What you should do ::
Range to output from the entries below: the line containing "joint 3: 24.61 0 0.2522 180" through the line containing "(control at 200". Set it down exactly, ends included, nothing else.

Collection entries
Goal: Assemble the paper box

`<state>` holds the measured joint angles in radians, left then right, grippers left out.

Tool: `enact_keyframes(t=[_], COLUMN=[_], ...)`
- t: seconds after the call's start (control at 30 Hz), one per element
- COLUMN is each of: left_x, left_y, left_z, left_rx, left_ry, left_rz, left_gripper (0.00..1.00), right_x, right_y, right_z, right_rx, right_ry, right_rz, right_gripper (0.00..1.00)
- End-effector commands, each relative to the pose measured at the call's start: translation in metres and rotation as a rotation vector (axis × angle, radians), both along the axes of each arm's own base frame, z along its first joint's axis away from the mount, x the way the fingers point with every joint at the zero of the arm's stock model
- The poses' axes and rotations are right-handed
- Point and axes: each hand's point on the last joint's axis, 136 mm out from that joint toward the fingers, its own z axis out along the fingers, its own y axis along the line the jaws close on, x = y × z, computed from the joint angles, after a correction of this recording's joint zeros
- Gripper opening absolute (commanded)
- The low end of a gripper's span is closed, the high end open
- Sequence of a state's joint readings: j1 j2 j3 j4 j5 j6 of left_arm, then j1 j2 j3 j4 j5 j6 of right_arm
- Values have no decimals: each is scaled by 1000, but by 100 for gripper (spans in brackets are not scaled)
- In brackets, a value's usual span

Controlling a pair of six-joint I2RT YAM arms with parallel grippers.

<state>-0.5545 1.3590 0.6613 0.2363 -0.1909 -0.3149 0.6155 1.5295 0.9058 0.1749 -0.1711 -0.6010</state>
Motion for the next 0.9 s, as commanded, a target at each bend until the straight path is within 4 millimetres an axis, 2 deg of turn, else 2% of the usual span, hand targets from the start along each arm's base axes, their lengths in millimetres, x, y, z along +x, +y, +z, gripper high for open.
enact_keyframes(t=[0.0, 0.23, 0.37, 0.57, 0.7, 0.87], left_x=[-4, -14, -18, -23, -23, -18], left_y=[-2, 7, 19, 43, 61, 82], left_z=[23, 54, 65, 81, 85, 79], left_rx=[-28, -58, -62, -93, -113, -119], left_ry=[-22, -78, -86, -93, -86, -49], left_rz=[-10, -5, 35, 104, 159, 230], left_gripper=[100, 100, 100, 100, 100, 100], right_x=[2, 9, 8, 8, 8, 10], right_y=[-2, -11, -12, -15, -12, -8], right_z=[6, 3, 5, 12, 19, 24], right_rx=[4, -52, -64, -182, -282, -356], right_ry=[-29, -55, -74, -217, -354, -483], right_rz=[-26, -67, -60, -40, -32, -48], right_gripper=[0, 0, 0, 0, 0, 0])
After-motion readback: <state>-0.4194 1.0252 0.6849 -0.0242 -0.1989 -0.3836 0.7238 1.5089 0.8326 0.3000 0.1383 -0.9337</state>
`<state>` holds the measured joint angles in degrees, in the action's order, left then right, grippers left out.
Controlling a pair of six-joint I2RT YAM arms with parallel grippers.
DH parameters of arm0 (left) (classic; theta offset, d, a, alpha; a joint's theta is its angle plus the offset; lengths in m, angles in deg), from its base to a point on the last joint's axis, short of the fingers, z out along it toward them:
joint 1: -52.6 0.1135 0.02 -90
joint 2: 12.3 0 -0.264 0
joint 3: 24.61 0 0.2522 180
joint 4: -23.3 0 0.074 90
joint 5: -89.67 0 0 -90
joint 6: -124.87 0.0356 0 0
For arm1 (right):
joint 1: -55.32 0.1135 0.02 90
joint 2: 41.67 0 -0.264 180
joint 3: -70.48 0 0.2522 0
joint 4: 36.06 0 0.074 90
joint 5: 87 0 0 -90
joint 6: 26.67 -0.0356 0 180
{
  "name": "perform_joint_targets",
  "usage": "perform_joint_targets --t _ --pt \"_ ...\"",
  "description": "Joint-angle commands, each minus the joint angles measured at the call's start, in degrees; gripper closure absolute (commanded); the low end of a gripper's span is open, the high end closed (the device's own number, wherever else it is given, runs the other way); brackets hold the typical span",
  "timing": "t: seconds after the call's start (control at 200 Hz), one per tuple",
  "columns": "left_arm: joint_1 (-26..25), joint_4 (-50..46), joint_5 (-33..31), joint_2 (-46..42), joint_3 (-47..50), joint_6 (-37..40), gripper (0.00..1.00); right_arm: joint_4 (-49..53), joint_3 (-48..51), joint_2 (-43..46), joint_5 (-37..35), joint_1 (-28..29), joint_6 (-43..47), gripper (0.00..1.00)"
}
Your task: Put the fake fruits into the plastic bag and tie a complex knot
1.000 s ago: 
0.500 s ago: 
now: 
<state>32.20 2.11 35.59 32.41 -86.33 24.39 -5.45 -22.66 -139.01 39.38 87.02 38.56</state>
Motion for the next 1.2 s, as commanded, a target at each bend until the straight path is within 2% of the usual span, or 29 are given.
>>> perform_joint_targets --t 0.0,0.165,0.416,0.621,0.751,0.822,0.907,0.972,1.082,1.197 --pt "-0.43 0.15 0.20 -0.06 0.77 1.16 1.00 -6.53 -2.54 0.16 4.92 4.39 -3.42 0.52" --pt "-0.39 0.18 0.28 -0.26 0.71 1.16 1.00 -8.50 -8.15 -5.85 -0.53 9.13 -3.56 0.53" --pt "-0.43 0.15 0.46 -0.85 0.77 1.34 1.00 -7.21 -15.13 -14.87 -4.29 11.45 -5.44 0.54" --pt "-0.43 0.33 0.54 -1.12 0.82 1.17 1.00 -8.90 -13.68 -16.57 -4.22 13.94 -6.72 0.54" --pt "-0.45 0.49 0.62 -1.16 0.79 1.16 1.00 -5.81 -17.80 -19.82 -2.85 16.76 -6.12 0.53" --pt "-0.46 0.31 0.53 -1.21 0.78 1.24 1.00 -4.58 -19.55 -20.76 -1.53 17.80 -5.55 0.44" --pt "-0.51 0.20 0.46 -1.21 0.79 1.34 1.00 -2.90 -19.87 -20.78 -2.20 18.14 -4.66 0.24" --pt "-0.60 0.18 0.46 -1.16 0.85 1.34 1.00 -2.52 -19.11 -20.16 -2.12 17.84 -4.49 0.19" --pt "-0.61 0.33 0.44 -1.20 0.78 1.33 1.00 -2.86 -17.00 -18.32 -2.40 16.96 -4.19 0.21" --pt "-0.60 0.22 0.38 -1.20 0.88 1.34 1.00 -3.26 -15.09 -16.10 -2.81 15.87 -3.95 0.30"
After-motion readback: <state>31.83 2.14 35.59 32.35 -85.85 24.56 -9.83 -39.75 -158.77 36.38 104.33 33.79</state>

Task answer ::
joint 3: 24.61 0 0.2522 180
joint 4: -23.3 0 0.074 90
joint 5: -89.67 0 0 -90
joint 6: -124.87 0.0356 0 0
For arm1 (right):
joint 1: -55.32 0.1135 0.02 90
joint 2: 41.67 0 -0.264 180
joint 3: -70.48 0 0.2522 0
joint 4: 36.06 0 0.074 90
joint 5: 87 0 0 -90
joint 6: 26.67 -0.0356 0 180
{
  "name": "perform_joint_targets",
  "usage": "perform_joint_targets --t _ --pt \"_ ...\"",
  "description": "Joint-angle commands, each minus the joint angles measured at the call's start, in degrees; gripper closure absolute (commanded); the low end of a gripper's span is open, the high end closed (the device's own number, wherever else it is given, runs the other way); brackets hold the typical span",
  "timing": "t: seconds after the call's start (control at 200 Hz), one per tuple",

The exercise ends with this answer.